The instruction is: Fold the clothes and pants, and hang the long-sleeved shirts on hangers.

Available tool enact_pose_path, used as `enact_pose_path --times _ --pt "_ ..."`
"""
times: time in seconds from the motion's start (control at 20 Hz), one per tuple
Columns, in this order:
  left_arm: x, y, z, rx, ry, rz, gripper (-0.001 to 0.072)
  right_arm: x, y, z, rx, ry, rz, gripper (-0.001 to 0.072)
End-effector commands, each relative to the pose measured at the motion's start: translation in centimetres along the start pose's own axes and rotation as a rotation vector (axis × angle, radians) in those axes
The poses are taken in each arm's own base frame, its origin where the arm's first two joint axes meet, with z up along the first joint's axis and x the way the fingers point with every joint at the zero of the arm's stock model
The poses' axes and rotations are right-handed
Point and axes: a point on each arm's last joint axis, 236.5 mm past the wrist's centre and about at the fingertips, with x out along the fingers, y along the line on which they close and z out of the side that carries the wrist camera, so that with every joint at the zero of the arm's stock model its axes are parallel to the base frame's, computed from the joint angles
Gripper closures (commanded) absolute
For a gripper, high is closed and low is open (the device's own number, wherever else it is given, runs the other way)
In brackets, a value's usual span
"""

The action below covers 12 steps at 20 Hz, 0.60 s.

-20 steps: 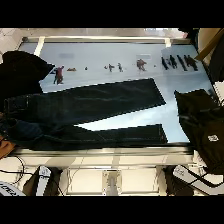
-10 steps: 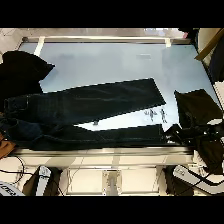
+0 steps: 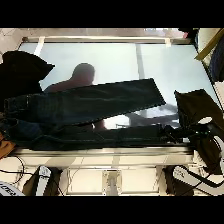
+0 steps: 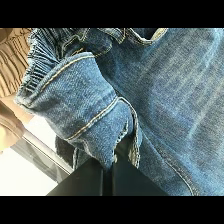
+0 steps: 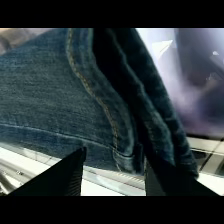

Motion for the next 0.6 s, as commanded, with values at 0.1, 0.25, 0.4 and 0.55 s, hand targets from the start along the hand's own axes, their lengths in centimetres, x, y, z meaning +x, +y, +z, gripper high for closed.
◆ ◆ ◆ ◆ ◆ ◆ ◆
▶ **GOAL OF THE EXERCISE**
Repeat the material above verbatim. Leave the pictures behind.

▶ **RESPONSE TO THIS EXERCISE**
The instruction is: Fold the clothes and pants, and hang the long-sleeved shirts on hangers.

Available tool enact_pose_path, used as `enact_pose_path --times _ --pt "_ ..."`
"""
times: time in seconds from the motion's start (control at 20 Hz), one per tuple
Columns, in this order:
  left_arm: x, y, z, rx, ry, rz, gripper (-0.001 to 0.072)
  right_arm: x, y, z, rx, ry, rz, gripper (-0.001 to 0.072)
End-effector commands, each relative to the pose measured at the motion's start: translation in centimetres along the start pose's own axes and rotation as a rotation vector (axis × angle, radians) in those axes
The poses are taken in each arm's own base frame, its origin where the arm's first two joint axes meet, with z up along the first joint's axis and x the way the fingers point with every joint at the zero of the arm's stock model
The poses' axes and rotations are right-handed
Point and axes: a point on each arm's last joint axis, 236.5 mm past the wrist's centre and about at the fingertips, with x out along the fingers, y along the line on which they close and z out of the side that carries the wrist camera, so that with every joint at the zero of the arm's stock model its axes are parallel to the base frame's, computed from the joint angles
Gripper closures (commanded) absolute
For a gripper, high is closed and low is open (the device's own number, wherever else it is given, runs the other way)
In brackets, a value's usual span
"""

The action below covers 12 steps at 20 Hz, 0.60 s.

-20 steps: 
-10 steps: 
+0 steps: 
+0 steps: 
+0 steps: 

Motion for the next 0.6 s, as commanded, with values at 0.1, 0.25, 0.4 and 0.55 s, hand targets from the start along the hand's own axes, their lengths in centimetres, x, y, z meaning +x, +y, +z, gripper high for closed.

With that, the answer is done.